§ **Collected data entries**

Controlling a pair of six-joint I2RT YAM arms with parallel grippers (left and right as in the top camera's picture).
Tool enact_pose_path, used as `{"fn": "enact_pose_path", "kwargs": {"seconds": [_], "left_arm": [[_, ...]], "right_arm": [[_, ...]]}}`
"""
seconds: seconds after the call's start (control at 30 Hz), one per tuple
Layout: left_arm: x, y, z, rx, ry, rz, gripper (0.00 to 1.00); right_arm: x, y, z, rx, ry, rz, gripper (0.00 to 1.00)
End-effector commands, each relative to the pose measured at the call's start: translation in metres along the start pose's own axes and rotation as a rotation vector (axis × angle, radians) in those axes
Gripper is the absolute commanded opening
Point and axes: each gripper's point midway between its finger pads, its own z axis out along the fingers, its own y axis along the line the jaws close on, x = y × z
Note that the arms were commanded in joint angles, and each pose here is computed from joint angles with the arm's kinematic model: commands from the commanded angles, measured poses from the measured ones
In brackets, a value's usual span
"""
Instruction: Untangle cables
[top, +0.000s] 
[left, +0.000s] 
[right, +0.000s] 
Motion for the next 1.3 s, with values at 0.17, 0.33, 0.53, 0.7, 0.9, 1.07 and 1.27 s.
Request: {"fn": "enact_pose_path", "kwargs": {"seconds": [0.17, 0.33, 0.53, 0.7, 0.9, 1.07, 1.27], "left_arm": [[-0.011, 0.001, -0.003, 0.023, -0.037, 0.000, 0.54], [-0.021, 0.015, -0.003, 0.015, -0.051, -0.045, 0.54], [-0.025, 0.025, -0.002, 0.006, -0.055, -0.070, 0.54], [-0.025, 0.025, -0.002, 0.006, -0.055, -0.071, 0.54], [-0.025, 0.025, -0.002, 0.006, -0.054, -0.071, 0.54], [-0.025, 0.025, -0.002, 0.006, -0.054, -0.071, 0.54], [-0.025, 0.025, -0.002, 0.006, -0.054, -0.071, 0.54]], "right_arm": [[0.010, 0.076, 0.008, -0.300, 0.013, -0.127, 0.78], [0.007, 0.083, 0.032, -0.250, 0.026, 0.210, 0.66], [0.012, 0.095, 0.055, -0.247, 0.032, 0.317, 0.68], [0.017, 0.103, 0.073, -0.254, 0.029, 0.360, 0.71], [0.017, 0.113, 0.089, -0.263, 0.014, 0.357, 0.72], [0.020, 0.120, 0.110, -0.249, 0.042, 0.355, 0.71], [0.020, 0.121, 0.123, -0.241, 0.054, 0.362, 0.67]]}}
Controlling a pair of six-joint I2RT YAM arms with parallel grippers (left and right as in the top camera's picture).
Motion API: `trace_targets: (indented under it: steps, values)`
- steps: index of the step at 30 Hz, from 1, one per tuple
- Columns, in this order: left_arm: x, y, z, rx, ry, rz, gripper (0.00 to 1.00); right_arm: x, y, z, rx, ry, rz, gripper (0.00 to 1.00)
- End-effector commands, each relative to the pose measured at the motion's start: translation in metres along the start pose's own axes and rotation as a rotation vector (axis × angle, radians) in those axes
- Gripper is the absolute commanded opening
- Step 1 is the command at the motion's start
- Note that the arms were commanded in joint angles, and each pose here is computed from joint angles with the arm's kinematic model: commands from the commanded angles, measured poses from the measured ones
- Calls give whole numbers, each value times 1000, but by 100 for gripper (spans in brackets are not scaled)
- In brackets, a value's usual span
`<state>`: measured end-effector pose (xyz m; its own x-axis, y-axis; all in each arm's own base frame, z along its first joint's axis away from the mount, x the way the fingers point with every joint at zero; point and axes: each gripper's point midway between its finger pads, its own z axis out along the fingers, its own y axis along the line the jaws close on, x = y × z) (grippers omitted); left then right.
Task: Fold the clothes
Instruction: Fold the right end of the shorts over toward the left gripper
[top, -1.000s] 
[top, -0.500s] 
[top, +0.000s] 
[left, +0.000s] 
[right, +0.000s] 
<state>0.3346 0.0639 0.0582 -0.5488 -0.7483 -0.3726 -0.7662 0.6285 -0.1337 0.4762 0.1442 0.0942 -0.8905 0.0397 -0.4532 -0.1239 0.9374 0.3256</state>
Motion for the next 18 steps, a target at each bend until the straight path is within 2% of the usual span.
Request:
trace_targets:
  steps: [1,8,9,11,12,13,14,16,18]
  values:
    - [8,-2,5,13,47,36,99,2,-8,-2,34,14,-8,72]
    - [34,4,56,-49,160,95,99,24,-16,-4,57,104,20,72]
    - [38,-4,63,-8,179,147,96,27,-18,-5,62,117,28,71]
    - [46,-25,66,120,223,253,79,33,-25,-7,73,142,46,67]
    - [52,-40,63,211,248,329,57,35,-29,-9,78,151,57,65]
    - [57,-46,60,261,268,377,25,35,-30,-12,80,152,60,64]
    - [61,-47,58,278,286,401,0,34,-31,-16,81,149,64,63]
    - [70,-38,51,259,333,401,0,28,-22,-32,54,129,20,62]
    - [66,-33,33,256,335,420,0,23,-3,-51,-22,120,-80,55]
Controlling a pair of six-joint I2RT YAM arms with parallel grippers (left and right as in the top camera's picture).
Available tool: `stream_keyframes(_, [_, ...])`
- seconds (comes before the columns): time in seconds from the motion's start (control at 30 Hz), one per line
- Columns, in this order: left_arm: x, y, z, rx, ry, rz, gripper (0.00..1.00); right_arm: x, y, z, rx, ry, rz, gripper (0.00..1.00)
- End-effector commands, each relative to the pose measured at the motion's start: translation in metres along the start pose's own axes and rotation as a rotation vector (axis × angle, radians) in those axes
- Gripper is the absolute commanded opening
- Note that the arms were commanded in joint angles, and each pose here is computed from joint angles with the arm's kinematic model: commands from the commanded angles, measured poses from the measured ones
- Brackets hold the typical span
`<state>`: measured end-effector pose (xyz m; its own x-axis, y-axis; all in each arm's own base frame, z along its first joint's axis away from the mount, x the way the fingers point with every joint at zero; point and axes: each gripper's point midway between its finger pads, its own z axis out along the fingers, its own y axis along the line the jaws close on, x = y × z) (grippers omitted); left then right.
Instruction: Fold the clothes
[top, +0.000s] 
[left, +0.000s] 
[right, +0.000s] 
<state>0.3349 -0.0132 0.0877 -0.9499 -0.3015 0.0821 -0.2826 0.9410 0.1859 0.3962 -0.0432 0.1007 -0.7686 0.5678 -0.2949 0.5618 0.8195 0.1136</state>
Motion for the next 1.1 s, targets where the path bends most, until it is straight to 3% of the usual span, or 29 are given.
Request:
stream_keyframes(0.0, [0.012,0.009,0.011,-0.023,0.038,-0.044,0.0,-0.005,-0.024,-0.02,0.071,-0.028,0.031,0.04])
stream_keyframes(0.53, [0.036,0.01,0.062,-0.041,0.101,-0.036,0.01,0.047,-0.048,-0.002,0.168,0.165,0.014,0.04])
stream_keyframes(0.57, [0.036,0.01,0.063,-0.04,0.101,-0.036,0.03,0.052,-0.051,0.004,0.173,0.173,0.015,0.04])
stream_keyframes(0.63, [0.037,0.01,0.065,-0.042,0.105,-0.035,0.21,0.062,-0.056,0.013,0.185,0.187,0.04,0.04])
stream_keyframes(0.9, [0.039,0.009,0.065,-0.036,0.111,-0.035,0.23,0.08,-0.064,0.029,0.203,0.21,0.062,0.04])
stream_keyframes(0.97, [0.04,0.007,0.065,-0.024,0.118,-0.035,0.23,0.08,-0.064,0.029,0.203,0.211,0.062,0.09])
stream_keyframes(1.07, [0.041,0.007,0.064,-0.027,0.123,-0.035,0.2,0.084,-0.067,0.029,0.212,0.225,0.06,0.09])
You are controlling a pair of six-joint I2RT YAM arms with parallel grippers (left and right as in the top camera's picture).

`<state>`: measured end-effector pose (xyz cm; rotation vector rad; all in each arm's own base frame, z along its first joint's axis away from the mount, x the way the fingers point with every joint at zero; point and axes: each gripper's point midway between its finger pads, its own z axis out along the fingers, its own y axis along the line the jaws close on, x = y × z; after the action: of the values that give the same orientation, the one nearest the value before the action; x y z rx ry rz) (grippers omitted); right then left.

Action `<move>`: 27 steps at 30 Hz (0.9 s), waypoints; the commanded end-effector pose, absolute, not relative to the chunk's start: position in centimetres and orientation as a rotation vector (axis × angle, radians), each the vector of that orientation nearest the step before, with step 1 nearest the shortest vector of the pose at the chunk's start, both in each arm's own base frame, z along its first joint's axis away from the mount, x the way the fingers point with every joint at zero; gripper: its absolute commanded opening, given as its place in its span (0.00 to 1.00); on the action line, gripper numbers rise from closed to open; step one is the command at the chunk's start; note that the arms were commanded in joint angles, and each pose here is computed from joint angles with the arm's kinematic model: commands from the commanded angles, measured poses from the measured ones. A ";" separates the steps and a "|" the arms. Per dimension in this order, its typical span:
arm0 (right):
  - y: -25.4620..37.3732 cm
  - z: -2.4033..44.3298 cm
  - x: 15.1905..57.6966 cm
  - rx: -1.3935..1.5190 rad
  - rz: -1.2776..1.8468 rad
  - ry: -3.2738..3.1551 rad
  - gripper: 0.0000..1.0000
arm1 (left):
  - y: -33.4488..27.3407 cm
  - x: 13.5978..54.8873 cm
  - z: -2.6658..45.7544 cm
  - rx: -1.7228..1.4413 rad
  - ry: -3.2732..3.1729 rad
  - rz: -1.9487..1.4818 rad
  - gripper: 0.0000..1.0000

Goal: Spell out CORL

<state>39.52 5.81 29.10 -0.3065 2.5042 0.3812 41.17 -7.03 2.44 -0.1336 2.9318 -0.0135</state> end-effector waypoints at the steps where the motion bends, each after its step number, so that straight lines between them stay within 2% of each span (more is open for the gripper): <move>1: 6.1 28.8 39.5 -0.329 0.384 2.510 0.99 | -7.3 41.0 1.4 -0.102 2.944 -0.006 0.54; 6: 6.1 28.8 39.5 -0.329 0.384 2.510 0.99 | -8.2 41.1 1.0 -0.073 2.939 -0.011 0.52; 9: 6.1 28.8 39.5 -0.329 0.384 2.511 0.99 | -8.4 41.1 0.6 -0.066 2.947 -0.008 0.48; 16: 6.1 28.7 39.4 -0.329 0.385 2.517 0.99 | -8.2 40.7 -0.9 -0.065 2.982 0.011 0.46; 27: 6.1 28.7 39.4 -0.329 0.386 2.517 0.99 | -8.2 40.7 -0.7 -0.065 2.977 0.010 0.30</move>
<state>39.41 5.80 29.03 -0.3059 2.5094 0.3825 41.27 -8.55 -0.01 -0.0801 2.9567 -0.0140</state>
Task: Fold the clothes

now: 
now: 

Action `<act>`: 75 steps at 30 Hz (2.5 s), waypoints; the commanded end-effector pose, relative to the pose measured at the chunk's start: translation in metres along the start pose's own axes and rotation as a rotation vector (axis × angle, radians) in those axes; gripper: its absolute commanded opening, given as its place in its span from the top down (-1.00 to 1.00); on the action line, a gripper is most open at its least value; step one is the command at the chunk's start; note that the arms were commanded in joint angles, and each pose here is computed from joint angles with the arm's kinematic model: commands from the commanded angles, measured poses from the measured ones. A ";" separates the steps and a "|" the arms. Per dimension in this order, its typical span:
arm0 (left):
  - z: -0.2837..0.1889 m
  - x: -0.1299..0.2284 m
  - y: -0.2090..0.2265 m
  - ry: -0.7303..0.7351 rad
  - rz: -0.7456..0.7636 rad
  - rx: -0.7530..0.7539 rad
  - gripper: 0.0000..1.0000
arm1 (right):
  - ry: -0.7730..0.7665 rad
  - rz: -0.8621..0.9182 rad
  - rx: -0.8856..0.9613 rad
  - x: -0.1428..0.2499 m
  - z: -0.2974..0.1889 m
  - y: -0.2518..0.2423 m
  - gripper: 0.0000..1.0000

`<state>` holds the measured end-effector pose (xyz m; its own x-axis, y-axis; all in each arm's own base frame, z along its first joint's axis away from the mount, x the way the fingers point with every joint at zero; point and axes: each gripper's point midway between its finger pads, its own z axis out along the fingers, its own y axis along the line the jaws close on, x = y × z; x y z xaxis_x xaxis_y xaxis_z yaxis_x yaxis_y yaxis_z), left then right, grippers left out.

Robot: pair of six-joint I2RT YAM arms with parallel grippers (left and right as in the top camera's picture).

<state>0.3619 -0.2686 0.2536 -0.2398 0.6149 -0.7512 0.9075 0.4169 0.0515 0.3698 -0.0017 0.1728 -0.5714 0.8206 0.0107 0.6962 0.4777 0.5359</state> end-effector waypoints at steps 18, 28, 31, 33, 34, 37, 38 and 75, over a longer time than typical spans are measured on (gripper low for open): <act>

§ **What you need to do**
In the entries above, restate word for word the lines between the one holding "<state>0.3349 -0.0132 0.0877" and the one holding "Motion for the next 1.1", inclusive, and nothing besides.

§ **Exercise solution**
<state>0.3349 -0.0132 0.0877 -0.9499 -0.3015 0.0821 -0.2826 0.9410 0.1859 0.3962 -0.0432 0.1007 -0.7686 0.5678 -0.2949 0.5618 0.8195 0.1136</state>
Motion for the next 1.1 s, targets where the path bends most, until it is straight to 3% of the usual span, or 29 are given.

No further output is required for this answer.